Opinião
FERNANDO PEÇONHA
Hoje, decidi fingir que trabalhava na Porto Editora.
Por isso eu tomo sumo, comprei no Continente,
Sabe-me tão bem este momento,
Moro num brutal apartamento
e ver passar as pessoas deixa-me contente.
Saí de casa, tomei um café, comi uma sandes e engoli os comprimidos. Dei uma vista de olhos pelos jornais e fui picar o ponto. Daí a uns minutos já estava á secretária.
Curto estes openspaces. Dá para ver as pernas à Sandra e ouvir as conversas do Manuel. Está quentinho, muito melhor do que em muitas escolas. Safa, ser professor... Merda, está-se mesmo bem, que sorte.
Antes de pegar neste manual de Português para rever o chato do Peçonha fui ao Whatsapp: o meu grupo Cenas Maradas estava farto de me enviar notificações e aquilo estava cheio de gifs e fotos e vídeos.Um fartote. Vi a pila gigante daquele russo de bigode, o bikini da Sandra no Verão - tão boa- entre outras merdas que me fizeram rir.
Já eram quase 11.30, caraças, deixa-me lá trabalhar um bocado. O quê?
- Ó Sandra, chega lá aqui ( e ela chega-se bem perto). Vê lá isto que está aqui escrito, já que o Peçonha é o teu querido
- Mas, eu gosto é da Mensagem.
- Ai é? Então lê lá esta cena.
“Ó automóveis apinhados de pândegos e de putas”

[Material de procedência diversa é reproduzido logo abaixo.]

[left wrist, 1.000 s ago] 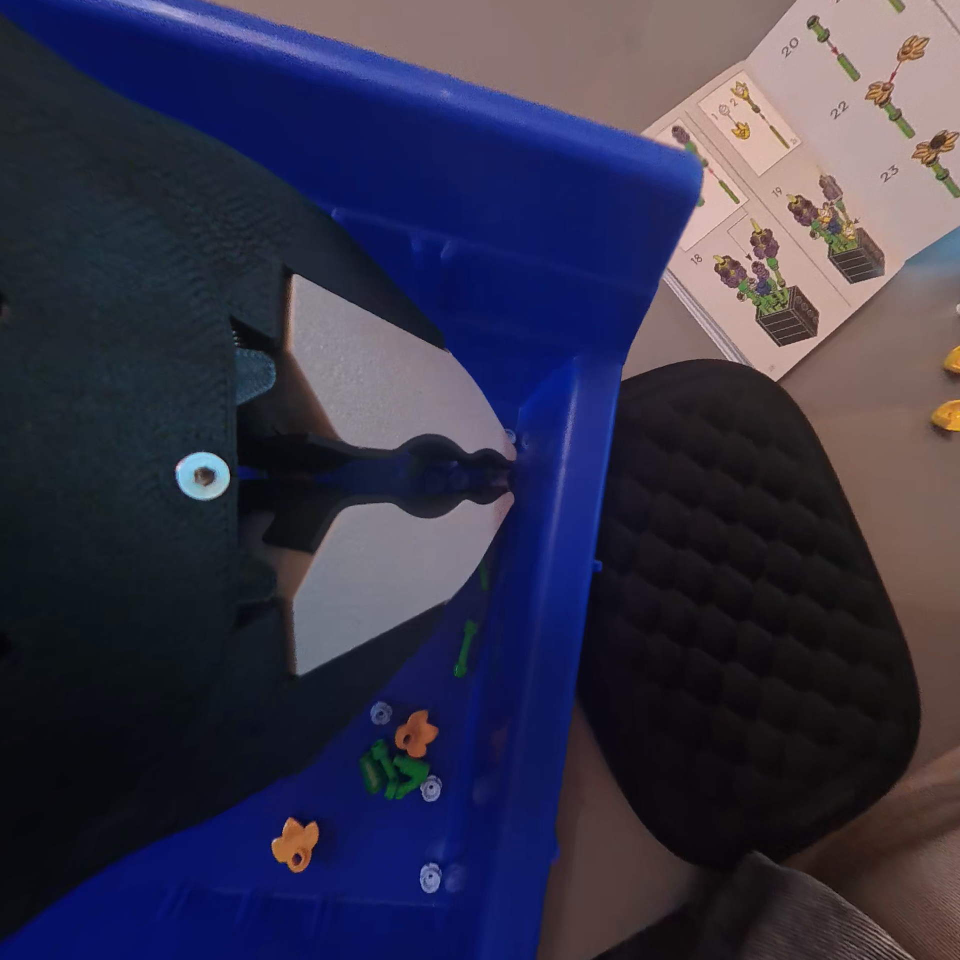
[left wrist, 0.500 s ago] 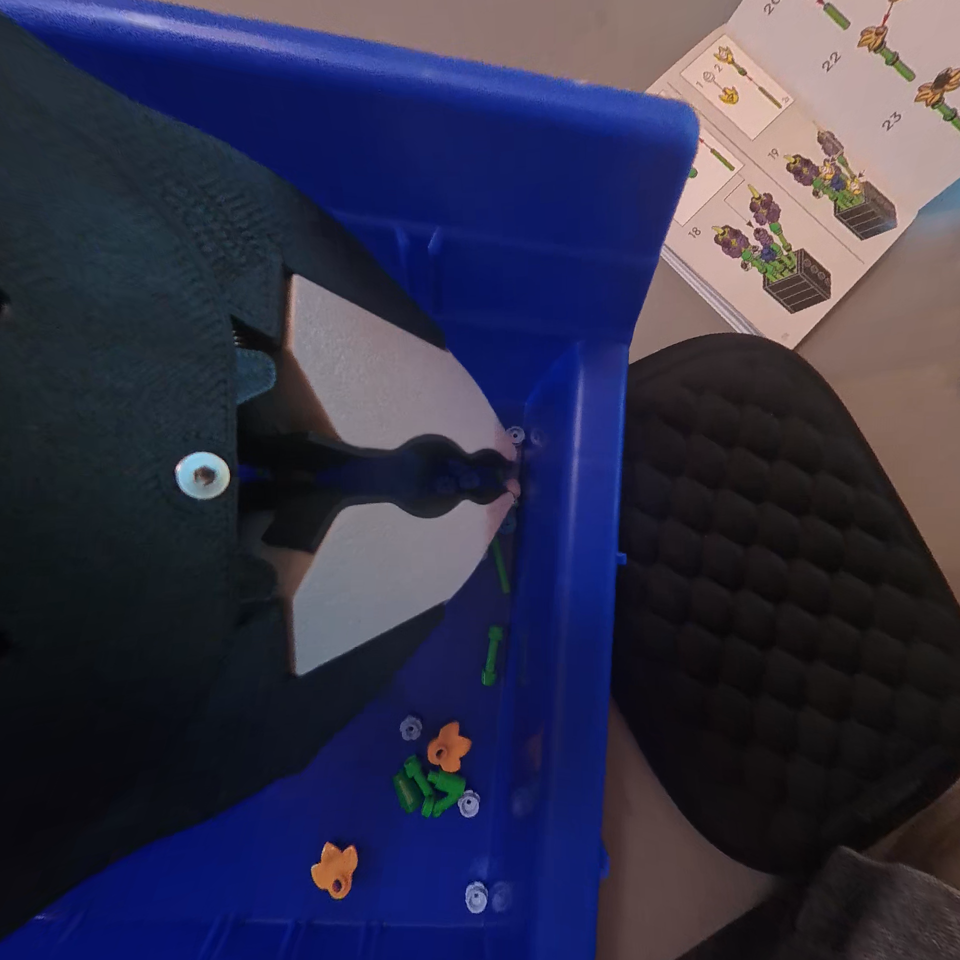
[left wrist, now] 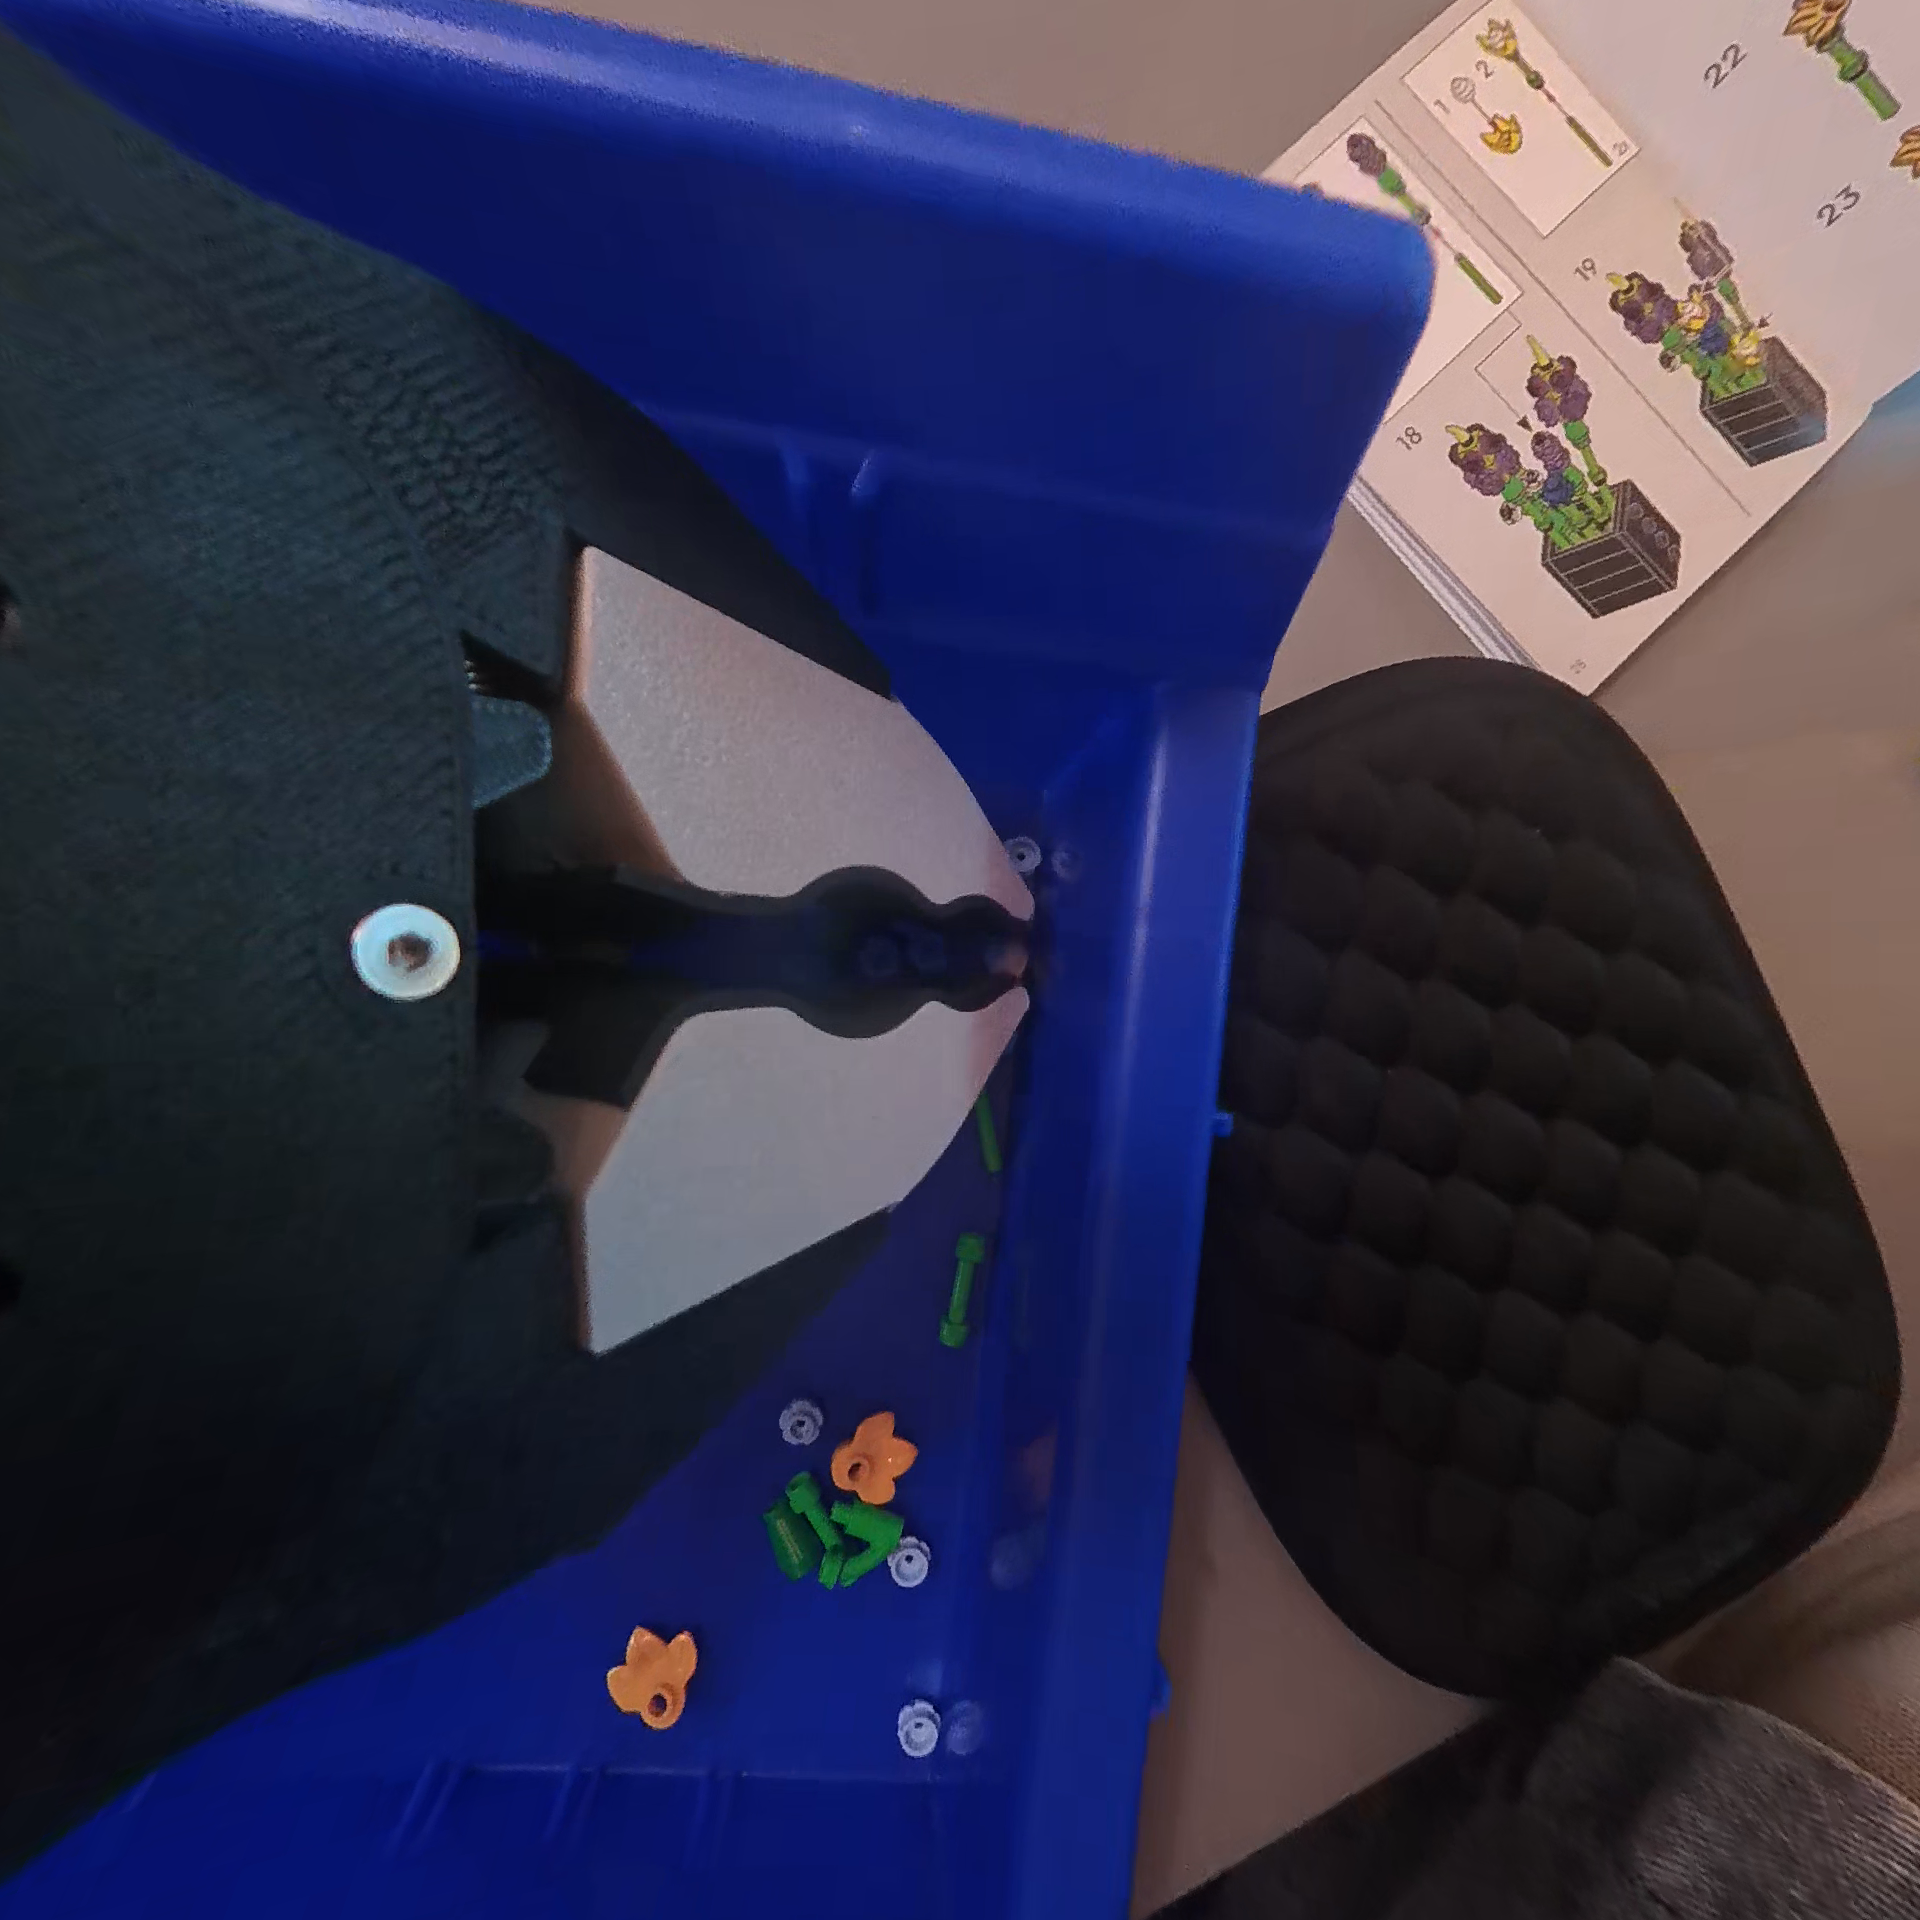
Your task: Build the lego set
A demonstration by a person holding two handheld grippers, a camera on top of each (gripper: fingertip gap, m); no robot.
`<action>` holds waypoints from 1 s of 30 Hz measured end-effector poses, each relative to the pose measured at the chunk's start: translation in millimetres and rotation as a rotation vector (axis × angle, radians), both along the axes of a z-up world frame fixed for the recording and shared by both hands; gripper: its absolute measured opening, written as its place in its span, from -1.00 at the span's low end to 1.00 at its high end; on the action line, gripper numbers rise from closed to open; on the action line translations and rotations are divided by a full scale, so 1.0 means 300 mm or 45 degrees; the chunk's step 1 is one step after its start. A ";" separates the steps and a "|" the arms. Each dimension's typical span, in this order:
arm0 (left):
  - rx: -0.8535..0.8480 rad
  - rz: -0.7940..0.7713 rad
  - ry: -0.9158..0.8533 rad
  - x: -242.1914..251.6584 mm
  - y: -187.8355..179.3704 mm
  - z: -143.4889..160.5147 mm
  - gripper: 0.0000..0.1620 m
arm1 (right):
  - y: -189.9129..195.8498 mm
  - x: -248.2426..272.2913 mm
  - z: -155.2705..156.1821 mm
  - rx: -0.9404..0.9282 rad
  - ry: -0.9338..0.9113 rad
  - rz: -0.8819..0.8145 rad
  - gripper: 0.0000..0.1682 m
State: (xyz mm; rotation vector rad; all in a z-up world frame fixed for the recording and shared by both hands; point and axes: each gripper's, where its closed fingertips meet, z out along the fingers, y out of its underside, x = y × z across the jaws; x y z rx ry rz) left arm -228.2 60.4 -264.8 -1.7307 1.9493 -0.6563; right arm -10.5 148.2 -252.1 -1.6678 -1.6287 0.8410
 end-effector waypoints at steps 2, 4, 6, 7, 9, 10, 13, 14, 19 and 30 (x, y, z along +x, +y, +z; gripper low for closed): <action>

“E cujas filhas aos oito anos — e eu acho isto belo e amo-o!
— / Masturbam homens de aspecto decente nos vãos de escada”
- Pois, Álvaro de Campos. Só podia. E os colegas ensinam estas cenas? Orgias e sexo em automóveis? E meninas de oito anos a fazerem broches, e ele, o Pessoa, ama isto?
Tens razão. Vamos levar lá acima ao cientifico, okay? Onde é que almoças hoje?
- Pronto, já está. Fazemos assim: mete-se um pontilhado onde estavam as asneiras. Depois, o colega decide se as diz ou não. Afinal, está bem pensado, assim agrada-se a todos e prontos já não temos de responder aos pais que acham aquilo uma ordinarice e com razão. O quê, nunca ninguém se queixou disso? Só daquilo dos livros pó menino e pá menina, que parvos também. E o bonequinho vestido de Hitler para representar a Alemanha no livro de estudo do meio? Até achei fofo, uma beca revisionista. Olhem, bom ano para vocês!
- Viram os jornais? Agora somos censores? A sério? Que parvos da merda. Olha, vou-te aí ditar uma nota justificativa okay? Depois manda para as televisões e para os jornais: isto não é censura, é omissão, okay? Afinal se estivéssemos a censurar um texto, não dávamos hipótese de escolha, não acham? Aliás, até pela Lei, não podemos publicar coisas truncadas, que violam a integridade da obra. Mas espera, olha nem digas isso, okay? Vamos só dizer essa cena da escolha e da...como é que era... precaução pedagógica? Okay, envia lá isso e traz-me aí a Lolita, do Nabokov, o Cármides, do Platão e o Marquês de Sade, caraças, não me lixem, que, hoje, vai tudo a eito.